Diretoria da AMAPAR prestigia a posse da nova cúpula diretiva do TRE-PR
Rômulo Cardoso Segunda, 09 Fevereiro 2026
A diretoria da AMAPAR participou na sexta-feira (6) da cerimônia de posse da nova cúpula diretiva do Tribunal Regional Eleitoral do Paraná (TRE-PR). Foram empossados, para o cargo de presidente, o desembargador Luciano Carrasco Falavinha de Souza, e, como vice-presidente e corregedor regional eleitoral, o desembargador Fernando Antonio Prazeres.
Novo presidente do TRE-PR, o desembargador Luciano Carrasco Falavinha de Souza discursou na posse e lembrou suas passagens anteriores pela Justiça Eleitoral, como juiz auxiliar nas eleições de 2010, juiz de direito, entre 2011 e 2013, e como membro substituto da Corte entre 2023 e 2025. “Devo dizer que assumo este posto no Tribunal Regional Eleitoral com o compromisso de participar ativamente de sua história, no contínuo esforço na busca incessante pela melhora da jurisdição e gestão administrativa deste nobre Tribunal”, pontuou.

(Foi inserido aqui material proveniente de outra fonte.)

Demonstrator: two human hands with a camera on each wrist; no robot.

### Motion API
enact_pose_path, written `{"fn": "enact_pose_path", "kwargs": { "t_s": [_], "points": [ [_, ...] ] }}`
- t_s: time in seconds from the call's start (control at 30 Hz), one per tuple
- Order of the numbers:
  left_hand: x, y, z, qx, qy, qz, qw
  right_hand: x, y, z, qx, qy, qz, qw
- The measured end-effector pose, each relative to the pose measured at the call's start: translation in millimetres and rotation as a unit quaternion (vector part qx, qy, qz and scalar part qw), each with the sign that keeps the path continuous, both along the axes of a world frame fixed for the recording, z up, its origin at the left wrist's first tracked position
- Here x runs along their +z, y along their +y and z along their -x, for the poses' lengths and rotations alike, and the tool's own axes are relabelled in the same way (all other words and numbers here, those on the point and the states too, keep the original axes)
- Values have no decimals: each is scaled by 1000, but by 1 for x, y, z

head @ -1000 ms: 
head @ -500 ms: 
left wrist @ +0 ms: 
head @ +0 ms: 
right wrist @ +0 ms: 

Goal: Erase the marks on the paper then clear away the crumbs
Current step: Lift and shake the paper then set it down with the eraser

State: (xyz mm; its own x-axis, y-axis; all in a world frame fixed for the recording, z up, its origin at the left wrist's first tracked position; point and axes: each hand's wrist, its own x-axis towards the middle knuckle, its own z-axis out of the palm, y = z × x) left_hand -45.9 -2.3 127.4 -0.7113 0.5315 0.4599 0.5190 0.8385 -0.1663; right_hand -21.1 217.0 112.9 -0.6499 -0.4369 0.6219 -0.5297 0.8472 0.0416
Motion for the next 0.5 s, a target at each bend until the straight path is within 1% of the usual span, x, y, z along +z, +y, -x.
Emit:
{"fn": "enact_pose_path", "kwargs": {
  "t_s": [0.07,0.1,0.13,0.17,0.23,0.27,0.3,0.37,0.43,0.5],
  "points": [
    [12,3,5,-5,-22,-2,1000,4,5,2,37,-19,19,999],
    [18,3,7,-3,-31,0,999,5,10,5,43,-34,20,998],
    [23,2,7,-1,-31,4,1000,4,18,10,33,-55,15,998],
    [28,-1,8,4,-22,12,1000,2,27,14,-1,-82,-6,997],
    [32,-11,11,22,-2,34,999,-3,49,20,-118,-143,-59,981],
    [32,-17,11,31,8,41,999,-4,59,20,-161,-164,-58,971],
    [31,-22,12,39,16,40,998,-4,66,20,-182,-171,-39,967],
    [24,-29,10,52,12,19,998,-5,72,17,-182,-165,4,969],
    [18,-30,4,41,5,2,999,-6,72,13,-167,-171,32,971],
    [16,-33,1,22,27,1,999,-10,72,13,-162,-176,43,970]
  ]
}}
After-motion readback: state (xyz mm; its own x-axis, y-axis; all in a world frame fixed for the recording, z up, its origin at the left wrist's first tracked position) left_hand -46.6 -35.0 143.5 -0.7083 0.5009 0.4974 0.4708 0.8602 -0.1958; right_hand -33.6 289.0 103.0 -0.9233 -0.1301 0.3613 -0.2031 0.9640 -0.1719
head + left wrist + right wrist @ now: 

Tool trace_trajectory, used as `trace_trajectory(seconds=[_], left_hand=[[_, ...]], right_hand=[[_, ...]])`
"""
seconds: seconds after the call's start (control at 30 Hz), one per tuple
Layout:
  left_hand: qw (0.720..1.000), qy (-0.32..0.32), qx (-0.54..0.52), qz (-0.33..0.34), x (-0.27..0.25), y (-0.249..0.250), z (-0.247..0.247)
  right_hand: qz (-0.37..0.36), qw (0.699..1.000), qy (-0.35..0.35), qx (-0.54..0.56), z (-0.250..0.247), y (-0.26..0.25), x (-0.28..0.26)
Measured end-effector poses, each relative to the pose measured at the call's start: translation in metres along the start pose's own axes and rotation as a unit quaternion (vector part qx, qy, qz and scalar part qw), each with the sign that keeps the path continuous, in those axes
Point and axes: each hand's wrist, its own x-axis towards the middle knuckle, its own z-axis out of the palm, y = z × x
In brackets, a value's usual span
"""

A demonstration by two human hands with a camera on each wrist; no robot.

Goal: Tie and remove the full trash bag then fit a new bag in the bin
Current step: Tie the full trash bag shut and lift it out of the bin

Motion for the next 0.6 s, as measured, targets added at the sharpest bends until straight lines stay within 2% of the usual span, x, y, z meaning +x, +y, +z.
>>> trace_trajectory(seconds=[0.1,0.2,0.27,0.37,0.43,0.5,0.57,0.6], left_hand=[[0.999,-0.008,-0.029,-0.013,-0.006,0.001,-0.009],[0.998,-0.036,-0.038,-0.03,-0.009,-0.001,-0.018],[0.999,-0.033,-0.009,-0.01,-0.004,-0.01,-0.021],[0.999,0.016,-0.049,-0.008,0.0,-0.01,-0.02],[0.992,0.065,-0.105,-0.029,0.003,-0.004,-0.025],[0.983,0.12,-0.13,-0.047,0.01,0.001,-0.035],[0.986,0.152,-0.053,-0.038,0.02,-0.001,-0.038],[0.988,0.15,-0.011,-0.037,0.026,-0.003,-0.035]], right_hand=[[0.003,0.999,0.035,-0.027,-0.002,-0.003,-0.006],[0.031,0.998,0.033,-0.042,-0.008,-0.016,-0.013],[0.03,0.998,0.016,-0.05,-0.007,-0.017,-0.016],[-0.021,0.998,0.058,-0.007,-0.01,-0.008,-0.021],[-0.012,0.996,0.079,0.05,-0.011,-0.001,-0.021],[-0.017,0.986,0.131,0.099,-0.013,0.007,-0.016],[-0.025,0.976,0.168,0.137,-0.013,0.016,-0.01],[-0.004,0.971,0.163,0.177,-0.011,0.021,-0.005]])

O magistrado também destacou que juízes e juízas eleitorais terão especial atenção durante a sua gestão. “Já informei a Associação dos Magistrados do Paraná da minha diretriz de ouvi-la em assuntos que afetem a atividade funcional dos juízes. O diálogo real e concreto é imprescindível. Sou um juiz e é preciso ter a humildade de reconhecer que, às vezes, o problema está invisível à primeira vista, e somente o juiz, aquele que está no fronte, na trincheira, tem a capacidade de enxergar o percalço”, afirmou.
O vice-presidente e corregedor eleito, desembargador Fernando Antonio Prazeres, ressaltou que o TRE-PR é reconhecido pela excelência e pelo compromisso e profissionalismo de seus servidores. “Estamos confiantes porque recebemos uma instituição bem conduzida, fruto da excelente administração que hoje se encerra”, declarou.
O presidente da AMAPAR, Marcel Ferreira dos Santos, também discursou na solenidade e destacou o papel da Justiça Eleitoral na sociedade, como “um dos pilares que sustentam o estado democrático de direito, a cidadania e os direitos fundamentais”, enfatizou.
“A Justiça Eleitoral brasileira é motivo de orgulho para todos nós. Sua capilaridade e funcionalidade são dignas de elogio. Ela tem ocupado espaço de maior notoriedade no senso comum, o que se deve, em grande medida, à melhor comunicação das ações do Poder Judiciário em importantes momentos de instabilidade institucional”, completou o dirigente da AMAPAR.